What you have to do: Lines of the material that include the string "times" should be returned.

╭─ Supplied material

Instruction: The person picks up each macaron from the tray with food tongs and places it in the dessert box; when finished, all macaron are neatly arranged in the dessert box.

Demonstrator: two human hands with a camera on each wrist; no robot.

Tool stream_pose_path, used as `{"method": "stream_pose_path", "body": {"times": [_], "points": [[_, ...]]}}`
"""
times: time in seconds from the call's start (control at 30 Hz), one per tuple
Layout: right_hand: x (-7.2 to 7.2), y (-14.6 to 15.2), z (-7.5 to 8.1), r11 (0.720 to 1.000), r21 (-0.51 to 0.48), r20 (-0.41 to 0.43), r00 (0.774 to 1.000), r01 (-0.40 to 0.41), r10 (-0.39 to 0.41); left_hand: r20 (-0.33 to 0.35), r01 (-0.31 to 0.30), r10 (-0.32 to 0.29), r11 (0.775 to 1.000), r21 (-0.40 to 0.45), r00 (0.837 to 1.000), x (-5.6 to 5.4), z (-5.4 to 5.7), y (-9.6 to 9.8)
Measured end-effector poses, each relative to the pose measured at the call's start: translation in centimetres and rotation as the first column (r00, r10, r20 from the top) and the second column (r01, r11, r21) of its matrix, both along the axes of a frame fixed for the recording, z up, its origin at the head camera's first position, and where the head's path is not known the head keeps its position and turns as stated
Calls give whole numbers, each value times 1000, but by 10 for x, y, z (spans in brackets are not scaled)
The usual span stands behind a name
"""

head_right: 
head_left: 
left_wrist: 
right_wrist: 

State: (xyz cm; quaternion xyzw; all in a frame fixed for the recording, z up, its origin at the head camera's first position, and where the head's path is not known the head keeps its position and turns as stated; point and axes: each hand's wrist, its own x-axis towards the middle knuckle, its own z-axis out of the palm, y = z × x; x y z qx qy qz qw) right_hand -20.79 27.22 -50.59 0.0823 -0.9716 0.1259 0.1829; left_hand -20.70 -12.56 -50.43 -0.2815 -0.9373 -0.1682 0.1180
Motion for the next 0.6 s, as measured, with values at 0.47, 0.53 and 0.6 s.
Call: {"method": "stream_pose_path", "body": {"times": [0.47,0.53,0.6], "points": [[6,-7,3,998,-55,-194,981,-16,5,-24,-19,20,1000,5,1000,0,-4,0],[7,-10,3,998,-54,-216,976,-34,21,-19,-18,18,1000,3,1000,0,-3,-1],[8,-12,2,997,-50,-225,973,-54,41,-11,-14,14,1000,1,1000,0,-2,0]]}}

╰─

Reply:
Tool stream_pose_path, used as `{"method": "stream_pose_path", "body": {"times": [_], "points": [[_, ...]]}}`
times: time in seconds from the call's start (control at 30 Hz), one per tuple
Calls give whole numbers, each value times 1000, but by 10 for x, y, z (spans in brackets are not scaled)
Call: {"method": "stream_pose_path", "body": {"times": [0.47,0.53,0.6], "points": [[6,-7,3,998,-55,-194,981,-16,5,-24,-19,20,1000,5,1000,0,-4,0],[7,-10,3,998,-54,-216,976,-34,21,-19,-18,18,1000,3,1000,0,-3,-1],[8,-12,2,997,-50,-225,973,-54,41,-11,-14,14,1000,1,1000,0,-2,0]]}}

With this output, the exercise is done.